▸ What this task involves: Each entry is to be repeated word for word, and the images are to be dropped.

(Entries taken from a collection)
.....
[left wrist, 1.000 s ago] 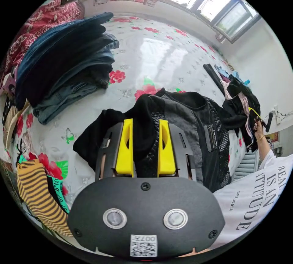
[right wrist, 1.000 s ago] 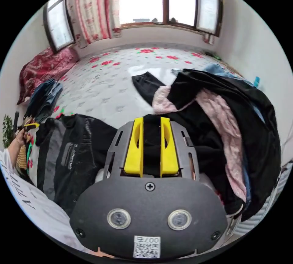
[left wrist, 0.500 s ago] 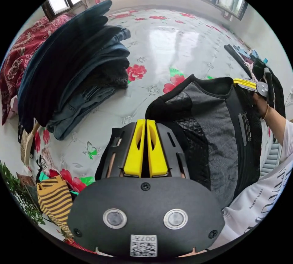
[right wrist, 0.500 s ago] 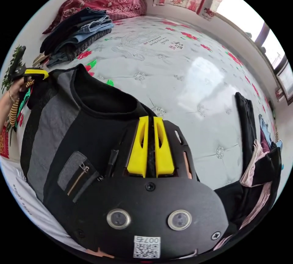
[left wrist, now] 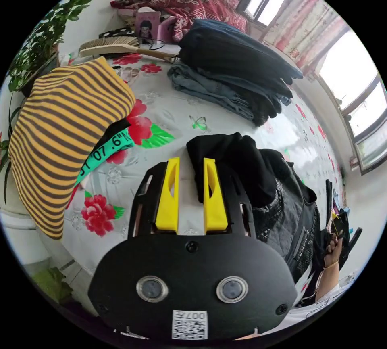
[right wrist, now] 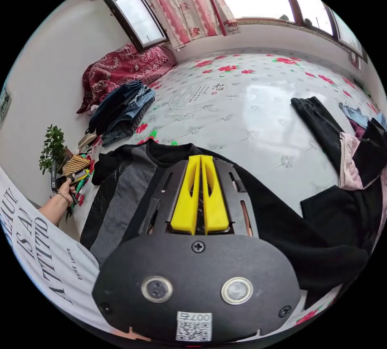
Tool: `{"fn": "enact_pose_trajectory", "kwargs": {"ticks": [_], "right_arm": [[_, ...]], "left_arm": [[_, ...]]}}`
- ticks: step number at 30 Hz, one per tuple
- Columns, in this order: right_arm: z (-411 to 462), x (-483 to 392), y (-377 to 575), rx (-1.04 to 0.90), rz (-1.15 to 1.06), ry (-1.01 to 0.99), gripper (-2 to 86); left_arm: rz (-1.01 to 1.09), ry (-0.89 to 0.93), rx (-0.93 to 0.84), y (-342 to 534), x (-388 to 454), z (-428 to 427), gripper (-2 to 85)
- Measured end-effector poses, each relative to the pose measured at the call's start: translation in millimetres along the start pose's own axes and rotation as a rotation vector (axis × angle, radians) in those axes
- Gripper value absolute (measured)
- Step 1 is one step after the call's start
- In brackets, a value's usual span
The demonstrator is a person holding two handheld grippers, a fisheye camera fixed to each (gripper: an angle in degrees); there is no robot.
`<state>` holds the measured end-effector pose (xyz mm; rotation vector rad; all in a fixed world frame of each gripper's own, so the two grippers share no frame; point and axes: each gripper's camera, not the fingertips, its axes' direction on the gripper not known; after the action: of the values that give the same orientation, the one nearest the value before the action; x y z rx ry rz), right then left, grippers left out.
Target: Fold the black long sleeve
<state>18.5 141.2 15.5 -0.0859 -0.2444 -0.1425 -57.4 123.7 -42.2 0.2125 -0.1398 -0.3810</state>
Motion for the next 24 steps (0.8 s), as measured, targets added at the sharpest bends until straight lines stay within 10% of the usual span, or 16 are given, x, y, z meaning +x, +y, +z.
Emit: {"fn": "enact_pose_trajectory", "kwargs": {"ticks": [9,15,24], "right_arm": [[-41,-22,50,-0.074,0.043,-0.016,-0.3],[-88,-28,72,-0.023,0.048,0.026,-0.3],[-104,-38,115,-0.032,0.131,-0.014,-0.3]], "left_arm": [[0.153,0.019,-0.154,-22,40,39,3.7],[0.113,-0.077,0.203,-61,-20,-88,2.2],[-0.078,0.001,0.256,-76,-82,-120,1.9]]}}
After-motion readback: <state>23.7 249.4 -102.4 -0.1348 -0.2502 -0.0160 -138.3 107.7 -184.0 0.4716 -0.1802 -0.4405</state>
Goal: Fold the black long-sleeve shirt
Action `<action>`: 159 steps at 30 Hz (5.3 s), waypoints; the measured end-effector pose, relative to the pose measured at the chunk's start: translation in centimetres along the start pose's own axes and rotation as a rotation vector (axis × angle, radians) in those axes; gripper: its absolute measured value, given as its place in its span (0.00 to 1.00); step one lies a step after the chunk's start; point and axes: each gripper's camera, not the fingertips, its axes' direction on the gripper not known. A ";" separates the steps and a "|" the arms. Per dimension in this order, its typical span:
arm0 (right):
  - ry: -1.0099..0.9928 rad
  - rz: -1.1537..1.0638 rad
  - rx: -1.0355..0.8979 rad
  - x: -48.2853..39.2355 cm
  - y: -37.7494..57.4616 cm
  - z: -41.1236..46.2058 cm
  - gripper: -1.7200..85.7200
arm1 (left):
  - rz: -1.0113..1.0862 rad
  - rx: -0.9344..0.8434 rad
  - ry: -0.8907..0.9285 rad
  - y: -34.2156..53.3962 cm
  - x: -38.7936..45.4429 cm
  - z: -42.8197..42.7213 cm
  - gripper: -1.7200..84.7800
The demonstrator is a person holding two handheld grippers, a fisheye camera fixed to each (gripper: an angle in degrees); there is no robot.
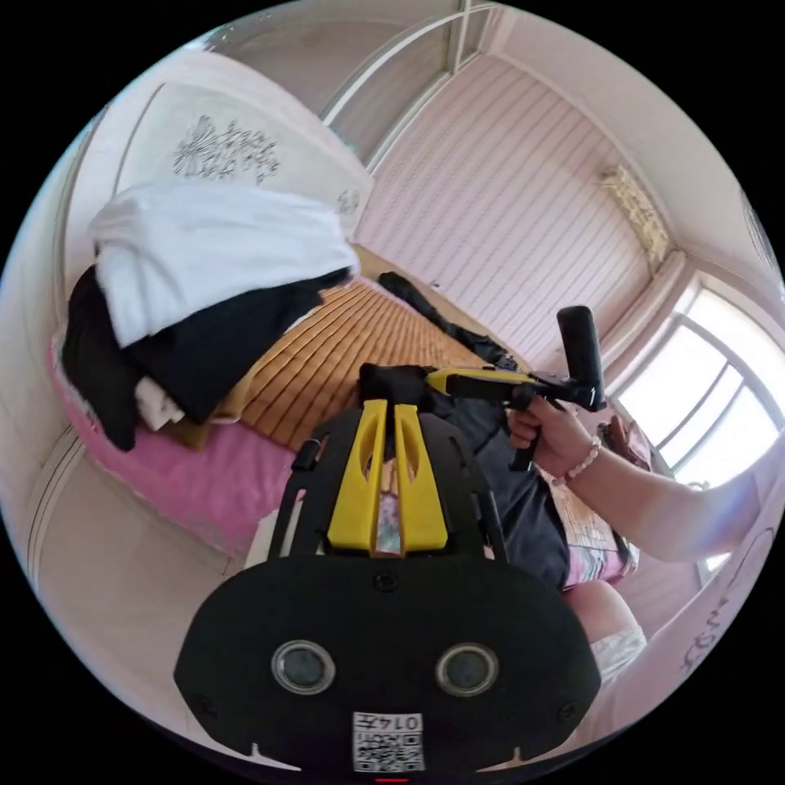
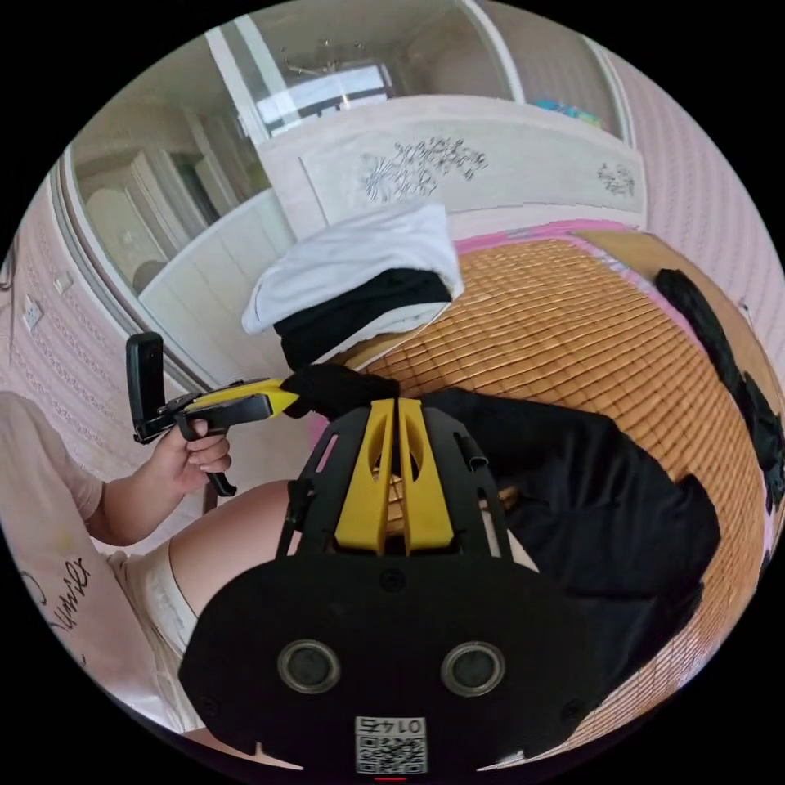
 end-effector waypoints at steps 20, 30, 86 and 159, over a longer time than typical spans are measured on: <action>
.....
▸ Solution for this task:
[left wrist, 1.000 s ago] 
[right wrist, 1.000 s ago] 
[left wrist, 0.500 s ago] 
[right wrist, 0.500 s ago] 
[left wrist, now] 
[right wrist, now] 
Tool: `{"fn": "enact_pose_trajectory", "kwargs": {"ticks": [_], "right_arm": [[_, ...]], "left_arm": [[_, ...]]}}`
- ticks: step number at 30 Hz, one per tuple
- Columns, in this order: right_arm: z (-411 to 462), x (-483 to 392), y (-377 to 575), rx (-1.04 to 0.90), rz (-1.15 to 1.06), ry (-1.01 to 0.99), gripper (-2 to 86); left_arm: rz (-1.01 to 1.09), ry (-0.89 to 0.93), rx (-0.93 to 0.84), y (-342 to 534), x (-388 to 454), z (-428 to 427), gripper (-2 to 85)
- Measured end-effector poses, each relative to the pose measured at the call's start: translation in millimetres along the start pose's own axes and rotation as a rotation vector (axis × angle, radians) in those axes
- Gripper value absolute (measured)
- Step 1 is one step after the call's start
- In brackets, a value's usual span
The demonstrator is a person holding two handheld grippers, a fisheye camera fixed to each (gripper: an angle in degrees); there is no robot.
`<state>` holds the measured end-effector pose (xyz mm; rotation vector rad; all in a fixed world frame of each gripper's own, so the two grippers share no frame; point and axes: each gripper's camera, not the fingertips, its axes' direction on the gripper not known; after the action: of the values that give the same orientation, the one nearest the value before the action; x y z rx ry rz), right then left, grippers left out.
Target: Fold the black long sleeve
<state>18.5 141.2 15.5 -0.0859 -0.2444 -0.1425 -57.4 123.7 -42.2 0.2125 -0.1398 -0.3810</state>
Motion for the next 24 steps (0.8 s), as measured, targets added at the sharpest bends until straight lines stay within 10% of the usual span, or 16 are given, x, y, z meaning +x, +y, +z.
Emit: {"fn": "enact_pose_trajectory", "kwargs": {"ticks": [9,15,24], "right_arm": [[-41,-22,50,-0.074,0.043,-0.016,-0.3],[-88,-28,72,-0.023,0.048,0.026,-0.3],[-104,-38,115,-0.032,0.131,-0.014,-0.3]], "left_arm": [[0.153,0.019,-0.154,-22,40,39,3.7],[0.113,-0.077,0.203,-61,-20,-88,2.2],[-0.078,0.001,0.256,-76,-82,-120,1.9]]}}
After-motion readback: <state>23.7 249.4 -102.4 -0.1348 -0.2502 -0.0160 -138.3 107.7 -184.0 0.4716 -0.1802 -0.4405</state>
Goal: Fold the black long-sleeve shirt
Action `<action>`: 159 steps at 30 Hz (5.3 s), waypoints; the measured end-effector pose, relative to the pose measured at the chunk's start: translation in centimetres along the start pose's own axes and rotation as a rotation vector (axis × angle, radians) in those axes; gripper: its absolute measured value, given as its place in its span (0.00 to 1.00); step one lies a step after the chunk's start; point and axes: each gripper's camera, not the fingertips, its axes' direction on the gripper not known. A ";" separates the steps and a "|" the arms. Per dimension in this order, its typical span:
arm0 (right):
  - ry: -1.0099..0.9928 rad
  - rz: -1.1537..1.0638 rad
  - rx: -1.0355..0.8979 rad
  - x: -48.2853..39.2355 cm
  - y: -37.7494..57.4616 cm
  - z: -41.1236..46.2058 cm
  - gripper: -1.7200..85.7200
arm1 (left):
  - rz: -1.0113..1.0862 rad
  - rx: -0.9344..0.8434 rad
  - ry: -0.8907..0.9285 rad
  - y: -34.2156..53.3962 cm
  - x: -38.7936..45.4429 cm
  - z: -42.8197..42.7213 cm
  - gripper: -1.7200..84.7800
The demonstrator is a person holding two handheld grippers, a fisheye camera fixed to each (gripper: an angle in degrees); there is no robot.
 end-effector waypoints at steps 20, 30, 86 and 159, over a longer time than typical spans are measured on: <action>

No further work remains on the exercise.